- [EXERCISE AIM]:
Retype the full listing without altering anything.
══════════
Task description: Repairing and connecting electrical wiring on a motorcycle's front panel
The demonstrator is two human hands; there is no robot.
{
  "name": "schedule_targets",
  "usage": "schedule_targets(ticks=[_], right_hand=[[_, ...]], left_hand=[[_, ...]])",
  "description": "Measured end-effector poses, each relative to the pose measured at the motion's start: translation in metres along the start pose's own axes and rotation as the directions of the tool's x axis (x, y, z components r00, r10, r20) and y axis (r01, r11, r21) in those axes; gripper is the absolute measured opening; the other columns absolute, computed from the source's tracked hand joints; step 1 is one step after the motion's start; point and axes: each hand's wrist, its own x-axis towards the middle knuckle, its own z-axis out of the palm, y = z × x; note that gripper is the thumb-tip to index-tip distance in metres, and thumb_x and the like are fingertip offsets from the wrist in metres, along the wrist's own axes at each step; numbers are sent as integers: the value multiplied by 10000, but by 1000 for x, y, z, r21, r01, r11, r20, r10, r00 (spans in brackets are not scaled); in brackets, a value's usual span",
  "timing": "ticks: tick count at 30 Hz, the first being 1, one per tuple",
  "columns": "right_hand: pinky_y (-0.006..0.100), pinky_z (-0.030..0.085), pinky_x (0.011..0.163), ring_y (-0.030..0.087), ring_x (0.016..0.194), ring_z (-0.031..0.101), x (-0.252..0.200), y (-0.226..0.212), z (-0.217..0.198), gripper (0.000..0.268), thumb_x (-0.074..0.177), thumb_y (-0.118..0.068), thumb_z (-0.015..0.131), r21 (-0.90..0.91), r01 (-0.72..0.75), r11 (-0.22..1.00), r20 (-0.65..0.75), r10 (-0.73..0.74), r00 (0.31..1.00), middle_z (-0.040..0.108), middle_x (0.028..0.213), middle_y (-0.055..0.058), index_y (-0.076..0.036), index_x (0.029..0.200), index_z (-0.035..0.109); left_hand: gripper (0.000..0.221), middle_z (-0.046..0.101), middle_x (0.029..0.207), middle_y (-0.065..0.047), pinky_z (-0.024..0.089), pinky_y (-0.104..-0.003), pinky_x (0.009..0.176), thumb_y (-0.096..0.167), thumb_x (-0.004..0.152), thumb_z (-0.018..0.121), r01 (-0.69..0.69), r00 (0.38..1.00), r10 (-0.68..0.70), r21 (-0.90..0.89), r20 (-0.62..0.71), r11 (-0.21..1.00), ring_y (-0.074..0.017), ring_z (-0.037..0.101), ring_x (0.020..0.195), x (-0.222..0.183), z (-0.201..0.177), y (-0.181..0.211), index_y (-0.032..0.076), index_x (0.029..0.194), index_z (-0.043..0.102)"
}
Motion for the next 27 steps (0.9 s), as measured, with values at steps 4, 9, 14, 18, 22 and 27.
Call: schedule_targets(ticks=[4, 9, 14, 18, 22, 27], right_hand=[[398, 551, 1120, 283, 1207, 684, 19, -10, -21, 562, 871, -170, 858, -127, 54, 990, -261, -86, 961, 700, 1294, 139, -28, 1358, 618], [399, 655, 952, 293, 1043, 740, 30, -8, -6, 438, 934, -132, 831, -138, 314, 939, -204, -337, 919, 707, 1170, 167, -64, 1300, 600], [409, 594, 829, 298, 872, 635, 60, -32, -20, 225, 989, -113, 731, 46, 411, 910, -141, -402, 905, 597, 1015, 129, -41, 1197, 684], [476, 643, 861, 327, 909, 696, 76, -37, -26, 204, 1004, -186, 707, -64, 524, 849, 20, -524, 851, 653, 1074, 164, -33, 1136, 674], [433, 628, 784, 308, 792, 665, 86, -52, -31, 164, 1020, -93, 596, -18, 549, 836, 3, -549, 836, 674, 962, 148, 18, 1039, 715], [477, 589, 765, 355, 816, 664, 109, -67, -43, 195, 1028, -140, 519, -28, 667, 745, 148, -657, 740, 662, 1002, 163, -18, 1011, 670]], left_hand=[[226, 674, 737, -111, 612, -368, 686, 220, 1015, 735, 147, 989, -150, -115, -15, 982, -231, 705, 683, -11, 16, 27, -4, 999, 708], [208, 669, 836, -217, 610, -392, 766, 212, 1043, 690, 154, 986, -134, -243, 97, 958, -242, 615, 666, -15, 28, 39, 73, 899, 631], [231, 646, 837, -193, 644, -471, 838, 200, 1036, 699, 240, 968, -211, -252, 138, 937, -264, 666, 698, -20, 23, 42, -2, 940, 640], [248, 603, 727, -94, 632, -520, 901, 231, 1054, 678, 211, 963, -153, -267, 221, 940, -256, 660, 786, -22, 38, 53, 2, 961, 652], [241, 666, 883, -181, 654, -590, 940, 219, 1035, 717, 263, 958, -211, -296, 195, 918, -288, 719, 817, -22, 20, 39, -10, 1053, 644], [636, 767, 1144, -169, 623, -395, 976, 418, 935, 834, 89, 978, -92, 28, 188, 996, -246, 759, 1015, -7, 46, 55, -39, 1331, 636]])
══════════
- [SOLVED EXERCISE]:
Task description: Repairing and connecting electrical wiring on a motorcycle's front panel
The demonstrator is two human hands; there is no robot.
{
  "name": "schedule_targets",
  "usage": "schedule_targets(ticks=[_], right_hand=[[_, ...]], left_hand=[[_, ...]])",
  "description": "Measured end-effector poses, each relative to the pose measured at the motion's start: translation in metres along the start pose's own axes and rotation as the directions of the tool's x axis (x, y, z components r00, r10, r20) and y axis (r01, r11, r21) in those axes; gripper is the absolute measured opening; the other columns absolute, computed from the source's tracked hand joints; step 1 is one step after the motion's start; point and axes: each hand's wrist, its own x-axis towards the middle knuckle, its own z-axis out of the palm, y = z × x; note that gripper is the thumb-tip to index-tip distance in metres, and thumb_x and the like are fingertip offsets from the wrist in metres, along the wrist's own axes at each step; numbers are sent as integers: the value multiplied by 10000, but by 1000 for x, y, z, r21, r01, r11, r20, r10, r00 (spans in brackets are not scaled); in brackets, a value's usual span",
  "timing": "ticks: tick count at 30 Hz, the first being 1, one per tuple",
  "columns": "right_hand: pinky_y (-0.006..0.100), pinky_z (-0.030..0.085), pinky_x (0.011..0.163), ring_y (-0.030..0.087), ring_x (0.016..0.194), ring_z (-0.031..0.101), x (-0.252..0.200), y (-0.226..0.212), z (-0.217..0.198), gripper (0.000..0.268), thumb_x (-0.074..0.177), thumb_y (-0.118..0.068), thumb_z (-0.015..0.131), r21 (-0.90..0.91), r01 (-0.72..0.75), r11 (-0.22..1.00), r20 (-0.65..0.75), r10 (-0.73..0.74), r00 (0.31..1.00), middle_z (-0.040..0.108), middle_x (0.028..0.213), middle_y (-0.055..0.058), index_y (-0.076..0.036), index_x (0.029..0.200), index_z (-0.035..0.109); left_hand: gripper (0.000..0.221), middle_z (-0.046..0.101), middle_x (0.029..0.207), middle_y (-0.065..0.047), pinky_z (-0.024..0.089), pinky_y (-0.104..-0.003), pinky_x (0.009..0.176), thumb_y (-0.096..0.167), thumb_x (-0.004..0.152), thumb_z (-0.018..0.121), r01 (-0.69..0.69), r00 (0.38..1.00), r10 (-0.68..0.70), r21 (-0.90..0.89), r20 (-0.62..0.71), r11 (-0.21..1.00), ring_y (-0.074..0.017), ring_z (-0.037..0.101), ring_x (0.020..0.195), x (-0.222..0.183), z (-0.201..0.177), y (-0.181..0.211), index_y (-0.032..0.076), index_x (0.029..0.194), index_z (-0.043..0.102)"
}
Motion for the next 27 steps (0.9 s), as measured, with values at steps 4, 9, 14, 18, 22 and 27.
Call: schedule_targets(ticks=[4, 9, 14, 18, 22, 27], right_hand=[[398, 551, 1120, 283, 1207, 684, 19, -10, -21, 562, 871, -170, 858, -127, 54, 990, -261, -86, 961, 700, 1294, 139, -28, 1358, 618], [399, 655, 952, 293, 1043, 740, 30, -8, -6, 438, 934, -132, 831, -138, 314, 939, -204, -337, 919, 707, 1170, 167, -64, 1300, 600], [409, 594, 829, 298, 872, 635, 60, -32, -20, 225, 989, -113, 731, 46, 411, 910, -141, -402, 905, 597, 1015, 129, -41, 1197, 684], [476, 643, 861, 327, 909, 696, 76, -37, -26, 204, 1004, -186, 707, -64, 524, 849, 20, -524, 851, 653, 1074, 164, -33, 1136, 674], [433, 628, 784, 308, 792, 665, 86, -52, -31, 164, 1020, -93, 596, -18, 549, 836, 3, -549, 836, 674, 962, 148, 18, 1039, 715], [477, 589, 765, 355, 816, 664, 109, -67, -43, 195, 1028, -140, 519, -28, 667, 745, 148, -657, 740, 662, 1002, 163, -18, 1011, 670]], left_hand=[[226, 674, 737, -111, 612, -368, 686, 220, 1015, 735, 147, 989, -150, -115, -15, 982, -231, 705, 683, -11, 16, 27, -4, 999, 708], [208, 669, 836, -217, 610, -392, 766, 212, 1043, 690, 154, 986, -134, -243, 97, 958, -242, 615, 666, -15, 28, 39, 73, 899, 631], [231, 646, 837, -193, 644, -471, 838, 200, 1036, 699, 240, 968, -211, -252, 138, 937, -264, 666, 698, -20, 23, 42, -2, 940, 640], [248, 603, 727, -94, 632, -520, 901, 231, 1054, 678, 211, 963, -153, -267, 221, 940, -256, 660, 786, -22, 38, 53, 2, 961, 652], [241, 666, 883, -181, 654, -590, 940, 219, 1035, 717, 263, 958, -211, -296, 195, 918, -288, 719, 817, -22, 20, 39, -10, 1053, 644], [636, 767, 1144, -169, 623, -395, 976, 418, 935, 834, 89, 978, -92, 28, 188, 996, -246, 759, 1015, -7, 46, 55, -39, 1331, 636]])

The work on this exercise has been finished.